Humilty. One can be great and yet humble.

 

Doesn't matter whether it is money, paper qualifications, aptitudes, abilities.

 

It is not about downplaying one's strength but about not throwing it at people's face.

 

For example, someone can spend a few hundreds on a spa day but that person need not tell everyone she has money to throw on a spa day.

 

I see the same in some people who are first generation PhD holders. They have to sign off every informal email and letter with Dr. their firstname their lastname.

 

This article would be interesting. Its on a few websites. I link to the one on BBC website

http://www.bbc.com/capital/story/20150219-the-latest-chinese-status-symbol

  • Like 2
Posted

Can New Education be lost?

 

Not within that person, I don't think.  It can fail to be passed on.

 

Or, a person can be so blinded with arrogance that ...well...yeah, it can be lost. 

  • Like 1
Posted

That article was interesting. Thanks for sharing. Is it really necessary to throw away one's own culture like that?

Nope. However there is a generation of chinese that was born during the communist regime and the finesse of the older generation was lost. The "joke" is that it is the overseas chinese that kept the "old" culture of tea ceremony and other etiquette related stuff.

  • Like 1
Posted (edited)

Nope. However there is a generation of chinese that was born during the communist regime and the finesse of the older generation was lost. The "joke" is that it is the overseas chinese that kept the "old" culture of tea ceremony and other etiquette related stuff.

Was the finesse the culture of everyone, or just the ruling minority? Did the majority culture become more prevalent? Was the finesse, at least some of it, borrowed Western ideas?

Edited by Hunter
  • Like 1
Posted

Can New Education be lost?

Yes, and squandered. At least when I think of an education as a pursuit of truth. I realize an education facilitates employment, but that is not its primary purpose as I see it. An education is to add to human experience, our understanding of what is real and true.

 

So, what do you do with your education? Sit on it like a miserly Scrooge, which I would argue is as good as losing it? Burn through it for self-indulgence only? Or do you hold on, build dividends and interest by investing it wisely and working it? Do you engage in discussion, deep contemplation? Are you active in an academic community? Do you teach or mentor? Do you continue as a student or mentee? Do you apply your education to your life (not your "job") to make it more genuine?

  • Like 1
Posted

Was the finesse the culture of everyone, or just the ruling minority? Did the majority culture become more prevalent? Was the finesse, at least some of it, borrowed Western ideas?

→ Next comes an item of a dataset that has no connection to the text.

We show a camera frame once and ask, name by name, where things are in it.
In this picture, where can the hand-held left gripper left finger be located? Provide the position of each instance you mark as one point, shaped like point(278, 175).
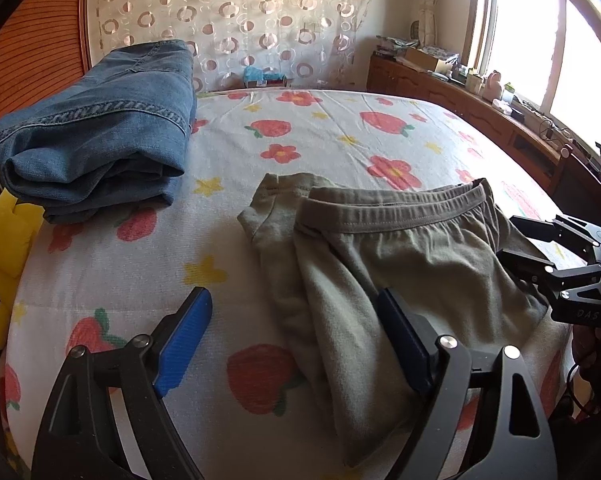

The ruling minority was the emperor. I was not referring to that kind of finesse. I was referring into the general finesse that was a long legacy of culture way before the last emperor. It is not western style social etiquette.

 

Chinese feudal system would be similar to European feudal system. Western ideas are kind of hard to define because other than democracy/voting, I can't think of anything that is western/european started. Capitalist, socialism has been everywhere in the world for ages.

  • Like 1
Posted

So, were the Chinese communists of previous generations so successful at erasing all that stuff associated with the nobility from the public mind that the younger generation of rich Chinese, who are decidedly not growing up in a classless society or one moving in that direction, have to get that stuff from other countries? Or is bringing that stuff back still taboo but similar stuff from the West is OK?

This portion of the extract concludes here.